Thursday, 23 August 2007
Bangers & Cash
Next up I needed sausage skins, which I’ve been successful in procuring from butcher’s in the past. As we’ve moved house since my last sausage adventure I paid our local purveyor of carcass a visit. “No probs” he said, “how much do you need?” I thought 5 to 10 meters would suffice to which he informed me it would cost about £2 a meter. Shocked I asked him if that included the stuff you put inside the sausages to which he replied something about them being expensive things requiring much work in preparing them etc, etc ie complete and utter bollocks, like he did all that himself. My guess is he didn’t want to sell them to me. The cock.
Acting on information given to me by my godfather Ray I then went shopping on the intaweb, www.sausagemaking.org to be precise. And brill fab, they not only had pigs intestines( sorry “casings”) but cows’ ones for salamis, sheep’s for chipolatas, collagen for veggies (they’d have to avoid the inside bit tho’) as well as curing powders and other “kit”. So I ordered a bundle and was as pleased as a nun in a cucumber patch up until I had to put in my address. Free postage & packaging in the UK, within the EU add £20! To make things even more confusing if I’d lived in what’s called The Rest Of The World it would have been free too. Now, I’d only ordered about 20 quids worth of stuff so I thought “logger that” and bugged off.
To the rescue came Mrs B who, through dubiousish means, has acquired an access card for the big cash & carry in the middle of Copenhagen. They don’t sell to private peoples y’know. Anyway, it’s like an Aladdin’s cave, especially in the meat and fish departments. I knew they had sausage skins but last time I looked you had to buy a few miles worth at a time but behold & lo if they didn’t have them in dainty little tubs of a mere 5 meters. And at pound a tub all I can say to my local butcher-cum-knobhead is “you can go and fork offal”.
So, armed to the teats with sausage making gadgetry and more intestines than you can stake a shit at, I set about fulfilling my sausage destiny. Or something like that. Here are the two best banger recipes I’ve come up with so far….
Classic Sage’n’Onion Pork Sausages
You really can’t beat the combination of pork, onion & sage when making bangers. I use very little bread & it can be totally omitted if y’like ya sausages really dense. It’s important to let the sausages rest for at least 12 hours before cooking to let the flavours party a bit.
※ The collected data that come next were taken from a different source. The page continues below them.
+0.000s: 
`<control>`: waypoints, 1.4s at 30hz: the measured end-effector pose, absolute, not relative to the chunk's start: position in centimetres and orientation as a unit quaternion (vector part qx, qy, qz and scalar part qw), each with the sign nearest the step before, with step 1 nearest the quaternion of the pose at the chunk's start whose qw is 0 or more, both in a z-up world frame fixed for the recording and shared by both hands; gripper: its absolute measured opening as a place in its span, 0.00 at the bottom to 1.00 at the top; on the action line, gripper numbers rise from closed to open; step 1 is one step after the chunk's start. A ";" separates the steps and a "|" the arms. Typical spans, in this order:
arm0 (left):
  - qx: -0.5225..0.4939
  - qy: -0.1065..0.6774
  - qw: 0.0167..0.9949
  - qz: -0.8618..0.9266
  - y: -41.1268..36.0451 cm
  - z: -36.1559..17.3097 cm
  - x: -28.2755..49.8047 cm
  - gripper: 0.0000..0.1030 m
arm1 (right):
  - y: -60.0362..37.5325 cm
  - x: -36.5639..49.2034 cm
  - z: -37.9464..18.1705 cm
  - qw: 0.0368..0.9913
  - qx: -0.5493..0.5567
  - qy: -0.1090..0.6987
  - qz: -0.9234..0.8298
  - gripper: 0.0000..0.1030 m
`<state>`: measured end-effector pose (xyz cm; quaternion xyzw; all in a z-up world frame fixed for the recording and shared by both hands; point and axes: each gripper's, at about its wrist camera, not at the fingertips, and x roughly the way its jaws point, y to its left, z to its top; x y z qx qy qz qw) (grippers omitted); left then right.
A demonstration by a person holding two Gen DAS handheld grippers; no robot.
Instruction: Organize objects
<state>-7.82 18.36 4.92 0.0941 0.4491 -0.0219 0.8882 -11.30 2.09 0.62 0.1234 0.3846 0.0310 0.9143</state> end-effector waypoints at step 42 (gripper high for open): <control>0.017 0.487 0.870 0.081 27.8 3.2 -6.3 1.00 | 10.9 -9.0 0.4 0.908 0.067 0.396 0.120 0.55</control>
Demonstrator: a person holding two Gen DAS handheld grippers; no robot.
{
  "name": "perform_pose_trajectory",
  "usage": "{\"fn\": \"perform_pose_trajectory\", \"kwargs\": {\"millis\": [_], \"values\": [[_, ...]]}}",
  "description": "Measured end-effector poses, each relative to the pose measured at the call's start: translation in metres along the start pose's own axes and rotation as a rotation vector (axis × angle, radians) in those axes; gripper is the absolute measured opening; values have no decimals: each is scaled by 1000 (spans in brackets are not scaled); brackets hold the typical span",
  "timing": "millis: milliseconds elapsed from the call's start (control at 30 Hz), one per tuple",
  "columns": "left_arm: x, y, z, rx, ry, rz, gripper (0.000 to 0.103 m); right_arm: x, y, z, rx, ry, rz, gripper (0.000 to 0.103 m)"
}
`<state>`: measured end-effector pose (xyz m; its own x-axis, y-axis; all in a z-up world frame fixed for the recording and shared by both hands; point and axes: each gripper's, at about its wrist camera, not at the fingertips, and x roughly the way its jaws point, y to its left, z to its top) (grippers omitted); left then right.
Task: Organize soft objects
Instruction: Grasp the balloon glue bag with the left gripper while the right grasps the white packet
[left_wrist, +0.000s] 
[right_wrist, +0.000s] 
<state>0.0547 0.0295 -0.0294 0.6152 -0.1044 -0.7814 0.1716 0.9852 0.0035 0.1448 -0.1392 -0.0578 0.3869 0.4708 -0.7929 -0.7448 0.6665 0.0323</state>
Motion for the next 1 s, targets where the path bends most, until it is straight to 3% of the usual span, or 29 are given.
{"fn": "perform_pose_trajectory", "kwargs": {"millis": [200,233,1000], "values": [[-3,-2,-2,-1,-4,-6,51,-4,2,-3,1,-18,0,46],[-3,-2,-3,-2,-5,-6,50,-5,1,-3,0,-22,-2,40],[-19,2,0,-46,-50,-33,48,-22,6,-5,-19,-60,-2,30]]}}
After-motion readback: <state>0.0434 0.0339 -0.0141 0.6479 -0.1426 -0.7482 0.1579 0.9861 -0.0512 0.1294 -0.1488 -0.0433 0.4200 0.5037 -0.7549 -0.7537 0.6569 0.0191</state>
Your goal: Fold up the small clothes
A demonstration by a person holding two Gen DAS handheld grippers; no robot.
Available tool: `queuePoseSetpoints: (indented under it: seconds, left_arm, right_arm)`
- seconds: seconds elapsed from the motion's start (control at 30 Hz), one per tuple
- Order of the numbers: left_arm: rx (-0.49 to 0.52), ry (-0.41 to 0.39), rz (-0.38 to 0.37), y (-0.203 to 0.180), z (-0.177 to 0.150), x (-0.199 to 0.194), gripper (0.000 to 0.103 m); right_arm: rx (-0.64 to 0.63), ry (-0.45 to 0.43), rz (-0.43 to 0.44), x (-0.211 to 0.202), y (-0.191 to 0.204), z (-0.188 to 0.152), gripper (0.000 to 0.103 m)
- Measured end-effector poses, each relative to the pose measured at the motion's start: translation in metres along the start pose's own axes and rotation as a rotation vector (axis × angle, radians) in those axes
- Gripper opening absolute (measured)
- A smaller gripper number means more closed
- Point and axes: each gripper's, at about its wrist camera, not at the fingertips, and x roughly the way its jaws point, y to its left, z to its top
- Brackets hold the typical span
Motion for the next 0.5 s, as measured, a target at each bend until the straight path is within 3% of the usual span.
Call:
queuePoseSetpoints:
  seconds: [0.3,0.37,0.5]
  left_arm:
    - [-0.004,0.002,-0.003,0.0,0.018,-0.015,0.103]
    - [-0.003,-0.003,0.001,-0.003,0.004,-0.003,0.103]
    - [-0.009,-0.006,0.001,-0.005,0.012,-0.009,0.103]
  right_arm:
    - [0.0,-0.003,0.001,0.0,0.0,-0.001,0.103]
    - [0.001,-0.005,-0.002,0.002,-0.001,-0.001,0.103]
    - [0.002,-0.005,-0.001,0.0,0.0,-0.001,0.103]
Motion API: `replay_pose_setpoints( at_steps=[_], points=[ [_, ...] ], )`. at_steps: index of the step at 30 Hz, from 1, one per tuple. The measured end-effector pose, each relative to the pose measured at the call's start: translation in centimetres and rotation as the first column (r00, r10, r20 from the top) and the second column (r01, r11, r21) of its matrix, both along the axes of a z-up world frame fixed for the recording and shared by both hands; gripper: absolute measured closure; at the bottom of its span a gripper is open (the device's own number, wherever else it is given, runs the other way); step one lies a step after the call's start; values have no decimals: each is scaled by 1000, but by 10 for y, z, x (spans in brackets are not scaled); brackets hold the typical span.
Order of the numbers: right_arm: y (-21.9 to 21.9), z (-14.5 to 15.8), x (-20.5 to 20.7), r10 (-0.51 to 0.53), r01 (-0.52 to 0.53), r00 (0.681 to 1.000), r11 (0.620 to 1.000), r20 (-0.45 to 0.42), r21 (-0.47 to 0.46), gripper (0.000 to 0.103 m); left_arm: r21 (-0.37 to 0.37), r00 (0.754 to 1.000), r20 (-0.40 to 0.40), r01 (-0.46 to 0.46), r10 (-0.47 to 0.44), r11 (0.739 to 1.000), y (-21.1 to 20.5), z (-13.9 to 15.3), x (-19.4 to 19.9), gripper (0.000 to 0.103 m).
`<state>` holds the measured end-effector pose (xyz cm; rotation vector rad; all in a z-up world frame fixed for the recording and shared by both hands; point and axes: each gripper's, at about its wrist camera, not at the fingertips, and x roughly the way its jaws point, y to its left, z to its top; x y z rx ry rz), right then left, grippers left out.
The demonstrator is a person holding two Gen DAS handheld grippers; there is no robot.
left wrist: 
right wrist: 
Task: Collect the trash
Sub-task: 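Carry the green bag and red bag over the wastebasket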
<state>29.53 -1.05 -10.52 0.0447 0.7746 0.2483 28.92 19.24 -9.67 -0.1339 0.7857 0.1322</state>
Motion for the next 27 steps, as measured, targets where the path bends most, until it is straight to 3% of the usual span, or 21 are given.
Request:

I actually think they benefit from being frozen for a while.
500 g minced pork (8-10% fat is a good amount)
2 biggish onions
2 cloves of garlic
2 slices of whitish bread blitzed into fine crumbs
A big handful of fresh sage leaves finely chopped (dried ain’t half as good)
A pinch or two of mace
A little olive oil or a modest knob of butter
Lots of crushed black pepper
Salt
About 2 meters of pig’s intestines or the equivalent collagen ones
Ok, if you’re using salted swine bowels they have to be soaked in fresh warm water for a while so start by doing that. The onions & garlic need to finely chopped then softened in the oil/butter. This is very important, raw onions will ruin yer bangers. Then simply mix everything together in a mixing bowl. Very well. To check the seasoning fry a small ball of your creation in the used frying pan (this is my first how-to-be-economical-with-the-washing-up tip). I like my sausages nice and peppery so I tend to bung in loads. Now to the kitchen erotica bit. Take the casings and thread them onto your sausage-making-funnel thingy. Then, leaving a couple of inches dangling, start feeding the meat mix into your machine. As it starts filling ease off the skin from the nozzle forming the sausage as you go. By pulling it off quickly you get a thinner sausage. Likewise, if you hold back your sausage will get fatter. I must have made a good fifty meters of sausages so far & I still can’t do this without giggling. Jesus, I'm smirking just writing it. When done the sausages are twisted into the required lengths.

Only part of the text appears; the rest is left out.